◆ **TASK GOAL**
Excluding pictures, transcribe precisely the lines from the one containing "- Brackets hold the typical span" to the final line of the listing below, inclusive, and nothing more.

◆ **EXERCISE DATA**
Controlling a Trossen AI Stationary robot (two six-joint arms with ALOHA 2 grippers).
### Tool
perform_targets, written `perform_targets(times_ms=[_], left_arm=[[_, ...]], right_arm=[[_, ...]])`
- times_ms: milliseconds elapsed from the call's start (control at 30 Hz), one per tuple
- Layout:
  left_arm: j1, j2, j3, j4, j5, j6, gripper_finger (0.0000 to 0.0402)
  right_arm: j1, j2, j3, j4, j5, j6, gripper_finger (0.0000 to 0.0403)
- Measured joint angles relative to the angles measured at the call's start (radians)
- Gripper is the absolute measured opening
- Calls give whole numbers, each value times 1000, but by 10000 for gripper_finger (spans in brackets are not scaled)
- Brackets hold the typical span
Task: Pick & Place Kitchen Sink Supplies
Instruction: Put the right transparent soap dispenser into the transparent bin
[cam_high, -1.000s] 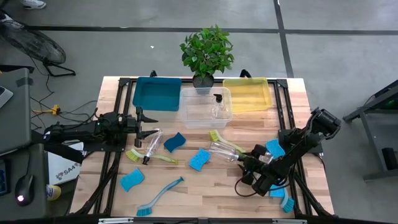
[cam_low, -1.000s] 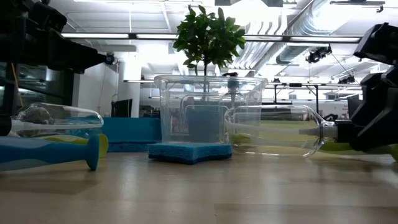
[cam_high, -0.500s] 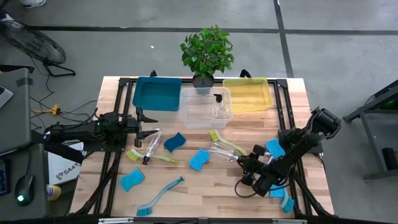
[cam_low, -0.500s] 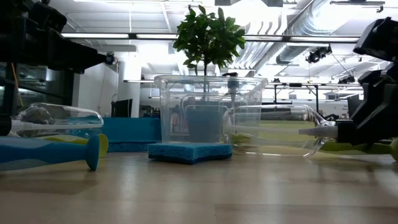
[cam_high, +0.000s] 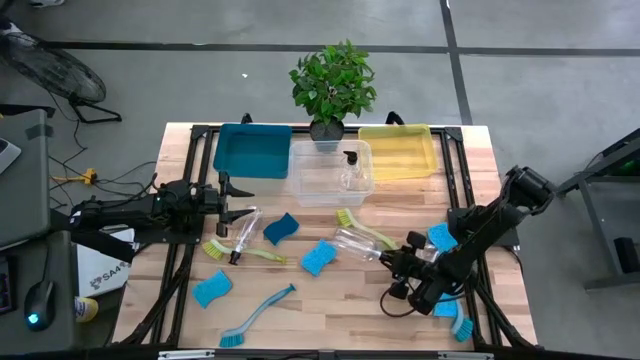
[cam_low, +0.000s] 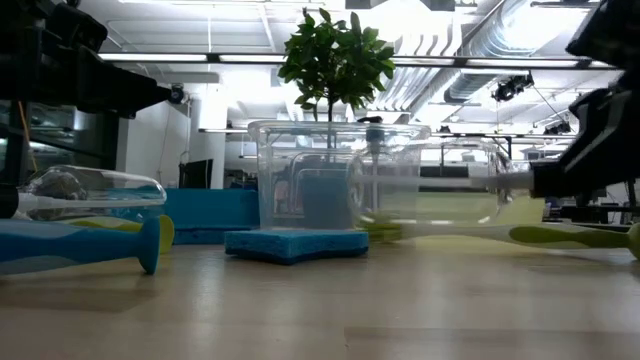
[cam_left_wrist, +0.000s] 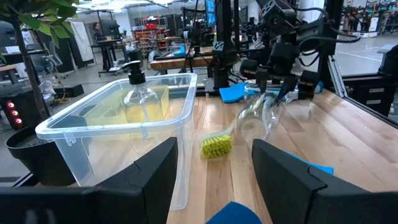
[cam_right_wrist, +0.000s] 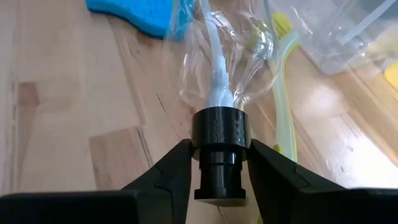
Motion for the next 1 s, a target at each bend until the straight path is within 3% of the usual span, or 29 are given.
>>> perform_targets(times_ms=[167,533,767,1000], left_arm=[[0,0,0,0,0,0,202],[0,0,0,0,0,0,202],[0,0,0,0,0,0,202],[0,0,0,0,0,0,202]], right_arm=[[-11,-52,0,-2,-13,-7,125],[-161,-179,73,-56,-213,-212,125],[-288,-197,291,-315,-344,-389,125],[-393,-197,567,-641,-372,-548,125]])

◆ **ANSWER FOR THIS EXERCISE**
- Brackets hold the typical span
Task: Pick & Place Kitchen Sink Supplies
Instruction: Put the right transparent soap dispenser into the transparent bin
[cam_high, -1.000s] 
[cam_low, -1.000s] 
[cam_high, -0.500s] 
[cam_low, -0.500s] 
[cam_high, +0.000s] 
[cam_low, +0.000s] 
[cam_left_wrist, +0.000s] 
[cam_right_wrist, +0.000s] 
Motion for the next 1 s, a target at each bend until the straight path is within 3% of the usual span, or 29 are given.
>>> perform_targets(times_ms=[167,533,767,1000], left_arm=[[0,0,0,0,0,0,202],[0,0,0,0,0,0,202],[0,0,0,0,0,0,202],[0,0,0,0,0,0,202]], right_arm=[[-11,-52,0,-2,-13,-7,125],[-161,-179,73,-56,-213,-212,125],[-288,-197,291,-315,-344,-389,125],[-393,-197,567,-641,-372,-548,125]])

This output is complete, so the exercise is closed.